On June 19, Colombia will join this list, since the candidates who will seek to win the presidency in a second round are from opposition parties and both do not belong to the parties that have traditionally held power.

This reflects a growing tension between the big capitals, which are the investors and companies that pour resources into the economy, and the citizens in the street, explains Daniel Zovatto, regional director for Latin America and the Caribbean of International IDEA, an independent organization that studies democracy.

"First we have to ask ourselves, this distrust is from whom?" Zovatto questions.

"For risk rating agencies, for foreign and local investors, in general, having right-wing and center-right governments is,

a priori

, a sort of guarantee that certain issues central to their interests will be respected," he says. the specialist.
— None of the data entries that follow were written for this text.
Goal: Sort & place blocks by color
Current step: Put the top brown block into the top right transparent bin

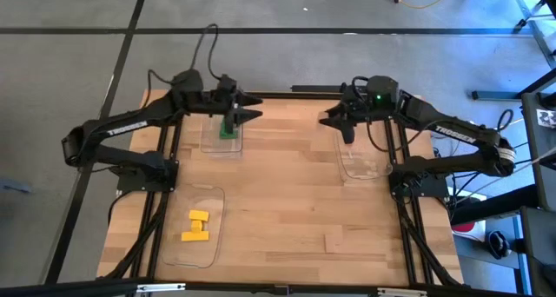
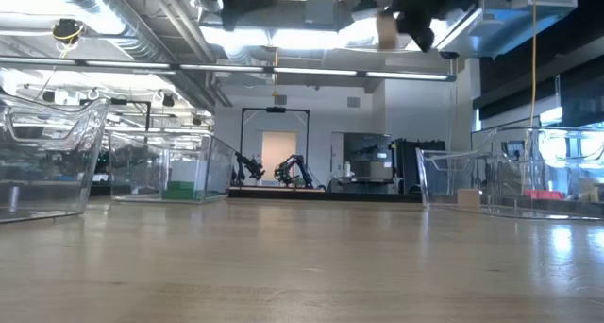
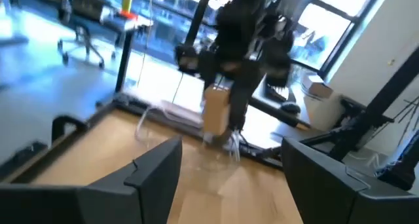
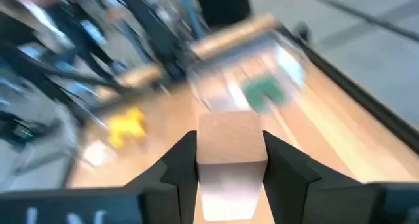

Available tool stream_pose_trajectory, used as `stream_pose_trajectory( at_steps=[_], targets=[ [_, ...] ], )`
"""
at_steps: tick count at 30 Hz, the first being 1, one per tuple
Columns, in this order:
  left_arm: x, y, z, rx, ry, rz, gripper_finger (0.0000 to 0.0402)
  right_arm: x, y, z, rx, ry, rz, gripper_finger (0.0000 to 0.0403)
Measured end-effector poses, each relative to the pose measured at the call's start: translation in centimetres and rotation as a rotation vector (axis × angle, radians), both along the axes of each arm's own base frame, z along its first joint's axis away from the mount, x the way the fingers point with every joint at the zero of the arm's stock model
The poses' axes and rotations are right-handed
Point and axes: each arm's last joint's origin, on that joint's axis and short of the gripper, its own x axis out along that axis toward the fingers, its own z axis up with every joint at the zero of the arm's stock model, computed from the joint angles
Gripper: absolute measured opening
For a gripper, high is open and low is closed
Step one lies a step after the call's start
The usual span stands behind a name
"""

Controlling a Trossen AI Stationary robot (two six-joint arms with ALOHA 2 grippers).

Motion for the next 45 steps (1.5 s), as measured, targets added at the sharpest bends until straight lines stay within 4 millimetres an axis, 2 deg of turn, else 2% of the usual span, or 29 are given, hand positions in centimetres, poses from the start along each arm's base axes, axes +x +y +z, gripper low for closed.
stream_pose_trajectory(
  at_steps=[4, 11, 18, 23, 27, 31, 35, 40, 45],
  targets=[
    [-0.9, -0.4, 0.9, 0.045, -0.038, 0.030, 0.0249, -1.5, -0.2, -1.1, 0.019, 0.153, -0.051, 0.0131],
    [-0.6, -1.4, 1.3, 0.046, -0.075, 0.003, 0.0249, -2.9, -0.4, -2.8, 0.042, 0.373, -0.113, 0.0131],
    [-0.1, -2.6, 1.4, 0.066, -0.078, 0.001, 0.0249, -4.1, -0.8, -3.6, 0.091, 0.483, -0.150, 0.0131],
    [-0.5, -2.7, 1.9, 0.099, -0.114, 0.012, 0.0249, -5.0, -1.0, -4.1, 0.120, 0.560, -0.169, 0.0131],
    [-0.6, -2.7, 0.8, 0.095, -0.129, 0.023, 0.0250, -5.9, -0.9, -4.3, 0.124, 0.636, -0.220, 0.0131],
    [-2.3, -2.9, -0.7, 0.058, -0.228, 0.041, 0.0250, -7.1, -0.4, -4.8, 0.168, 0.666, -0.298, 0.0131],
    [-4.1, -3.2, -2.1, 0.016, -0.304, 0.077, 0.0250, -8.6, 0.5, -6.7, 0.270, 0.674, -0.370, 0.0131],
    [-6.1, -3.7, -1.7, 0.045, -0.374, 0.083, 0.0250, -9.5, 1.2, -8.5, 0.390, 0.665, -0.464, 0.0131],
    [-6.7, -4.0, -1.6, 0.053, -0.384, 0.031, 0.0250, -9.6, 1.3, -9.1, 0.496, 0.679, -0.549, 0.0131]
  ],
)
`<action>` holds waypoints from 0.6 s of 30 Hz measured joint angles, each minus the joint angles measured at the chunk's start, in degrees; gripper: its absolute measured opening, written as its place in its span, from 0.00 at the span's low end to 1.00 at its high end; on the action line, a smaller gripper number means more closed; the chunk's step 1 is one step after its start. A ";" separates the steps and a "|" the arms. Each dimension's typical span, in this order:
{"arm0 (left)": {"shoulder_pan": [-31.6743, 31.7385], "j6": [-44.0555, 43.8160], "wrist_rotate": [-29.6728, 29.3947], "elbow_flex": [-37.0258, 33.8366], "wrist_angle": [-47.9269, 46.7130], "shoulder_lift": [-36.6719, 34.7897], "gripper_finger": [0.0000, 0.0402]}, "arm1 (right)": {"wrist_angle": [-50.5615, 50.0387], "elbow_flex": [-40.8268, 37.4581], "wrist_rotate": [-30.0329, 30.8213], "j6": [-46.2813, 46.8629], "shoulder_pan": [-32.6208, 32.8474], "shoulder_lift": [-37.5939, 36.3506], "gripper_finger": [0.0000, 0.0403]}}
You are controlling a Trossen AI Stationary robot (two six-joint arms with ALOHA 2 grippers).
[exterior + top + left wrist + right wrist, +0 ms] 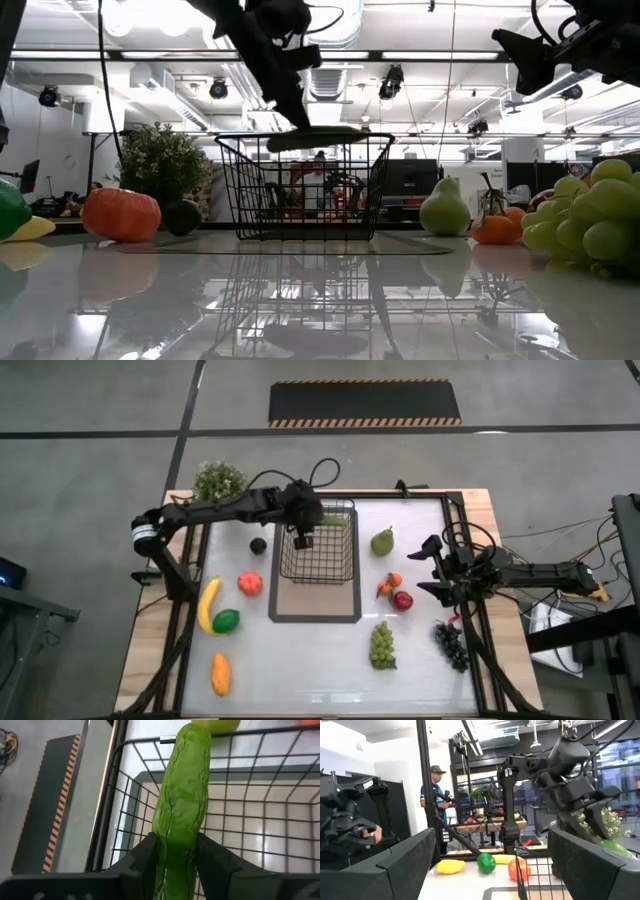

But it is just the protection of the interests of big capital that citizens have denounced since 2019, when social protests burst onto the scene in several countries, from Brazil to Colombia.

The demands include curbing rising inequality and greater social mobility for young people.

Environmental groups call for an end to the extractivist model that for decades has made natural resources the region's greatest attraction.

In the protests, citizens also ask to improve the quality of life, health services and education.

“What you have is a double look,” says Zovatto, “that of a young citizenry with few expectations and prospects, and that of the big capitals that seek to squeeze their business models and are not interested in a change as long as it gives them results.

These elites, who perhaps did an important task years ago, must understand that it is absurd to think that the genie can be put into the bottle”.

This week, international organizations revised down their prospects for economic growth worldwide, derived from the Russian offensive in Ukraine.

The war has prevented the production of cereals and fertilizers that were exported to different parts of the world, which could generate a food crisis in the poorest populations.

Latin America's gross domestic product (GDP) will grow 2.5% this year, according to the World Bank.

The Bank estimates that the per capita GDP of the region will increase by only 0.6% between 2019 and 2023.

Uruguay: the exception

The economic climate, according to the FGV index, only improved in Uruguay (+10%) and, slightly, in Brazil (+3%).

Uruguay is going through a different moment than the rest of its peers, in which the confidence of the population is strong enough for its president, Luis Lacalle Pou, to send structural reforms to Congress during the second half of his term .

"These include addressing key competitiveness issues: high fuel costs, declining educational outcomes, labor market rigidities, and narrow trade openness," according to a report by credit rating firm Fitch Ratings.

“In its first two years in office, the government has made significant progress on fiscal consolidation, reflecting well-targeted pandemic relief measures, resilient revenues, and below-inflation wage increases that have resulted in cost savings. public salaries and indexed pension benefits”, concludes the company.